Performance of "Host Memory Buffer usage" in 9068/9651/9607

jiangliang · ‎06-23-2017

Dear all:

I noticed when I click properties of FPGA in 9068, I got a new page about DRAM, and at the end of general page, I found this below:

Memory outside the FPGA:
      DRAM:
            Banks: 1
            Bank Size: 4 MB
            Data Width: 64 bits

I'm more then happy to see there is a block of memory that we can access from FPGA, and I compliated the example VI provided, it works.

There I have two question:

1, What's kind of performance can I expect with this memory?

2, Will there be a cost at the RT CPU? or it is just use low-level data exchange?

Thanks!

a_clucker · ‎06-23-2017

Hi jiangjiang,

We wrote this White Paper to describe the new feature: http://www.ni.com/white-paper/53881/en/

Please read through it for a thorough explanation of how it works. There is a section at the bottom comparing performance against Read/Write Controls (registers) and DMA FIFOs.

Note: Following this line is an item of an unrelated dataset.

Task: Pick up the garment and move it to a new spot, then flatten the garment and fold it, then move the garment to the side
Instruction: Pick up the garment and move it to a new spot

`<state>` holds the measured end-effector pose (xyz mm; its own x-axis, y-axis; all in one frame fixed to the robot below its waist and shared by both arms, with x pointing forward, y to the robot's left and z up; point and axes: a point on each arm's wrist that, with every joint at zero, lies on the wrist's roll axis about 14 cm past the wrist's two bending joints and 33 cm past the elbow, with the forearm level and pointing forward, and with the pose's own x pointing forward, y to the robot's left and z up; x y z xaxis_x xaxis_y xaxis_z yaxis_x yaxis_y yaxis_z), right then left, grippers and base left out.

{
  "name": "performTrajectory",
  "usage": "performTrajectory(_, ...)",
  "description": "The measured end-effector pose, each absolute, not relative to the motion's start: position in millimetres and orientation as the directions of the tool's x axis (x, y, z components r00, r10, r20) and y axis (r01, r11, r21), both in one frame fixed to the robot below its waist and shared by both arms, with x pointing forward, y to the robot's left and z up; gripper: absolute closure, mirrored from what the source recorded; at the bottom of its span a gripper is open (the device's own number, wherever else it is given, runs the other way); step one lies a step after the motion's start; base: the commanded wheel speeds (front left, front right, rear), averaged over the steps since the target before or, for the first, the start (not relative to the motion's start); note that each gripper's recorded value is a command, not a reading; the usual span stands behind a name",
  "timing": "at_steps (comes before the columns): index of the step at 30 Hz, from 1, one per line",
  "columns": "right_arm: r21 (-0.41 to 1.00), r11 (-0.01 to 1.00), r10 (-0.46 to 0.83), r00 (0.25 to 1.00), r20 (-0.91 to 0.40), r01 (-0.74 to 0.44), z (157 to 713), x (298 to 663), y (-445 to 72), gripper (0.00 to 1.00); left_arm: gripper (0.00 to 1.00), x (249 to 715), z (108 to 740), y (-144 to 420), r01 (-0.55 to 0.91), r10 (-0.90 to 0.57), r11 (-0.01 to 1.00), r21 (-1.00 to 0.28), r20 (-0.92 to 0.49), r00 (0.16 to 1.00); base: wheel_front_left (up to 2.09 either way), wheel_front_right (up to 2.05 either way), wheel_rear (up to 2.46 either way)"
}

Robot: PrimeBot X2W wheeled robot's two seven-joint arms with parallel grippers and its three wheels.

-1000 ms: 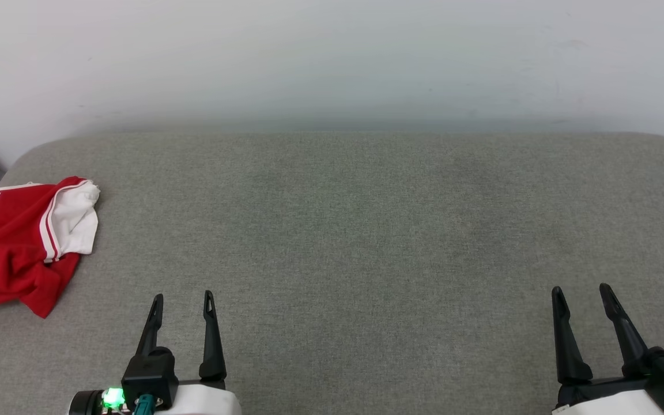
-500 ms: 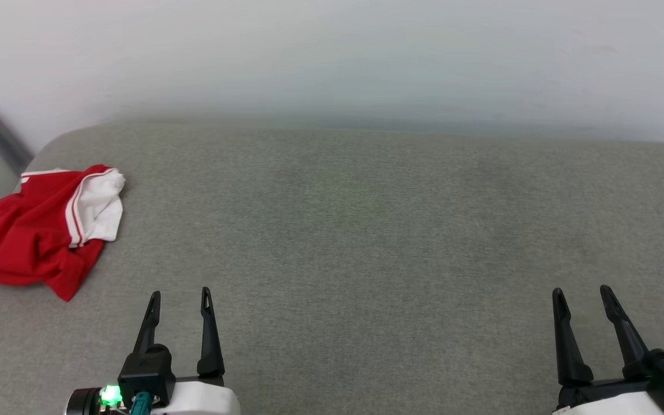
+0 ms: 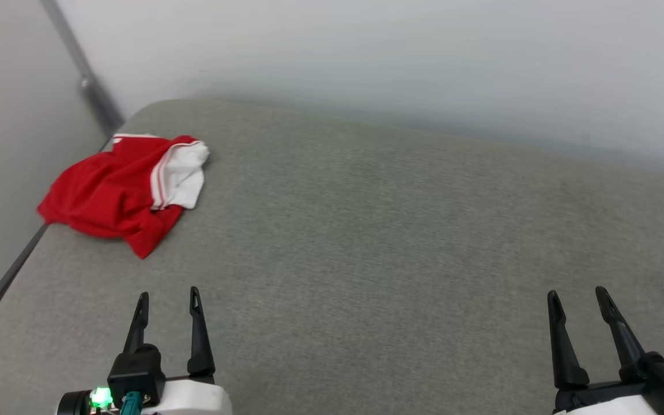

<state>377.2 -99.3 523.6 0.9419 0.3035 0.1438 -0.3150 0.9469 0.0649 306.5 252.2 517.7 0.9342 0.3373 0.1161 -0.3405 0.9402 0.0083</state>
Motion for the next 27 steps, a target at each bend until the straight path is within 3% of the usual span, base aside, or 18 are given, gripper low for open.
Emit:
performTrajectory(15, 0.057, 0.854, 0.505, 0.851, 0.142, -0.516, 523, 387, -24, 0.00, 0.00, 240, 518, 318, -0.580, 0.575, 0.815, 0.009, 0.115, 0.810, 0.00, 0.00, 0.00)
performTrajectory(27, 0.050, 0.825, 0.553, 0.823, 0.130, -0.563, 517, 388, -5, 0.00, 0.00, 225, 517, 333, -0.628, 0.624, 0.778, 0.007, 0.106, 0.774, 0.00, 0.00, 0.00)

If you are looking for more explicit numbers, we have included an example with CompactRIO 17.0 to allow you to easily benchmark and provide a reference architecture. Please open the Closed Control Loop (Host Memory Buffer) example and run it on your target. The example is created so that it should be easy for you to insert your RT and FPGA algorithms and benchmark for your application.

Andrew T.
"His job is to shed light, and not to master" - Robert Hunter

jiangliang · ‎06-24-2017

Thanks you very much for your answer.

My plan is use this as a picture buffer, my application need me to save frame in memory where FPGA can have a quick sequence access to it.

I used to use BRAM provided in FPGA, but the size is not large enough, and to aviod data overflow/lose detail, I saved each intermediate pixel as FXP18, I can only operate 256*256 picture, with HMB, I can operate @512*512*U32*4frame which would be great to hear.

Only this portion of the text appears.